-------- ENTRIES PROVIDED

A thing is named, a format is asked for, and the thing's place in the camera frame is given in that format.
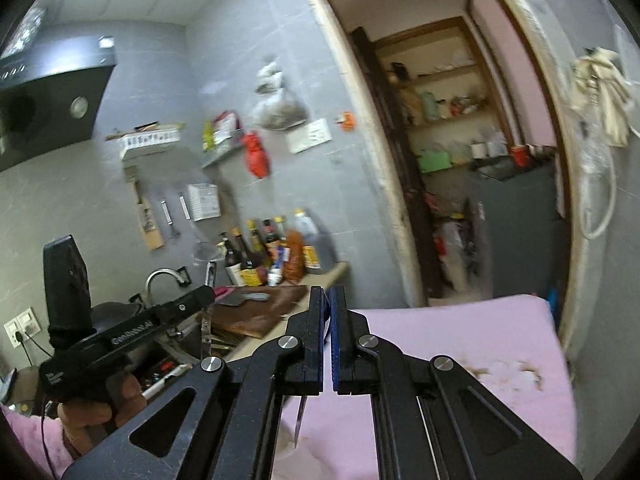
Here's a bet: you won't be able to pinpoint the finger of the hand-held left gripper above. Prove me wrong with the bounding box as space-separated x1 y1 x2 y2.
150 286 217 333
62 286 326 480

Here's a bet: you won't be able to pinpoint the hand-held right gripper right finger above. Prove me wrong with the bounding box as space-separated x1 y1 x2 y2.
328 286 583 480

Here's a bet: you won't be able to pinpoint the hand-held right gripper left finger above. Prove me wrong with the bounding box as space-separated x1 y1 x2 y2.
62 286 326 480

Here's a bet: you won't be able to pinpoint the person's left forearm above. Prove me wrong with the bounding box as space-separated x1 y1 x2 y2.
0 402 83 480

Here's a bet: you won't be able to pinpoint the person's left hand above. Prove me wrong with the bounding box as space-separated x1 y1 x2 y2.
57 372 148 461

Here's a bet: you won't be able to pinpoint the metal faucet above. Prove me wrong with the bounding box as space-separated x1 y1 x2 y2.
145 269 187 307

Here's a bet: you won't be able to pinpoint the wooden cutting board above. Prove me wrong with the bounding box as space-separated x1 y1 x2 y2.
210 284 308 339

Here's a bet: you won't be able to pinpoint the cleaver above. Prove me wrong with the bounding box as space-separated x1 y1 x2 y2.
220 290 271 308

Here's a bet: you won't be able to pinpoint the dark pump sauce bottle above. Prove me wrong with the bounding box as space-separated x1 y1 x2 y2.
220 232 242 286

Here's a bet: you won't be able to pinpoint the beige kitchen counter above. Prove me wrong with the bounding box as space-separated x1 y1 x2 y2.
220 261 351 361

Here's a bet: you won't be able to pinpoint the induction cooker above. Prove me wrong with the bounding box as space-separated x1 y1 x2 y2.
132 350 201 401

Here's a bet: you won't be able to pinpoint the dark sauce bottle yellow label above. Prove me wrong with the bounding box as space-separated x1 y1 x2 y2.
232 230 263 287

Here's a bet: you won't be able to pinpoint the white socket with plug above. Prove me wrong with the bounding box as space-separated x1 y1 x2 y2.
4 306 42 349

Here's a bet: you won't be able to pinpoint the orange seasoning packet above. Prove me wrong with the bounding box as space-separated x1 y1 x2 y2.
284 230 306 282

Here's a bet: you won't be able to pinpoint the large oil jug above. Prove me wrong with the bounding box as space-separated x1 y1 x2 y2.
292 209 337 275

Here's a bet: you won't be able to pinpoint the hanging wooden board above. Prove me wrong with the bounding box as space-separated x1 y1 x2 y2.
127 175 166 252

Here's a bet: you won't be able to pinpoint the white box grater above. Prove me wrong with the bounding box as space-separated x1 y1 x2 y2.
187 183 221 222

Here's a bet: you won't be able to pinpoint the black cap sauce bottle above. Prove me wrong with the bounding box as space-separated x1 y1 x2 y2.
262 219 282 261

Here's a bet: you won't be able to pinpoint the pink floral tablecloth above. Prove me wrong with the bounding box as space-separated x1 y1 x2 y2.
275 294 576 480

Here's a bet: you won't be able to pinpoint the red plastic bag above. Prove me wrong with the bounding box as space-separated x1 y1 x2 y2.
242 132 271 179

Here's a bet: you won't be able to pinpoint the red snack packet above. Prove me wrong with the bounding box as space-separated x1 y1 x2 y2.
214 111 242 147

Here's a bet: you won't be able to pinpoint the green box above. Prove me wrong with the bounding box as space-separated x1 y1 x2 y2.
417 150 453 174

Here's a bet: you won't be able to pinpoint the grey cabinet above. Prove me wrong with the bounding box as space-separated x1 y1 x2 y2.
470 160 563 301

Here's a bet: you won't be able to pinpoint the hanging bag of dried goods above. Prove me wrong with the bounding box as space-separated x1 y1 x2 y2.
250 57 308 131

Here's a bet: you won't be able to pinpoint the wooden shelf unit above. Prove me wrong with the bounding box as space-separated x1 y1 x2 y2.
350 15 516 301

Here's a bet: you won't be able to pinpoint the black range hood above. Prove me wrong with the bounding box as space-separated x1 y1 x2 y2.
0 35 118 172

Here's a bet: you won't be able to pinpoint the teal jar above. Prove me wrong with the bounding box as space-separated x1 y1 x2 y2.
420 91 441 121

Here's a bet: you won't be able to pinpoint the cream rubber gloves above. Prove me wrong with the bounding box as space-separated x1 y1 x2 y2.
570 47 640 147

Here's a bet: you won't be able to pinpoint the white wall basket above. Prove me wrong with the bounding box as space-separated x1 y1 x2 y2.
107 122 183 161

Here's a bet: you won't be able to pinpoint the wooden door frame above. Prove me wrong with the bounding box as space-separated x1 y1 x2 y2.
302 0 591 361

----------------

WHAT IS NEEDED:
Please transcribe exactly the line containing "the white wall" and every line after it to the end of the data, and no other lines.

SOLUTION TO THE PROBLEM:
Here's a bet: you won't be able to pinpoint the white wall basket above. Prove me wrong with the bounding box as space-separated x1 y1 x2 y2.
107 122 183 161

Here's a bet: you won't be able to pinpoint the wooden door frame above. Prove me wrong with the bounding box as space-separated x1 y1 x2 y2.
302 0 591 361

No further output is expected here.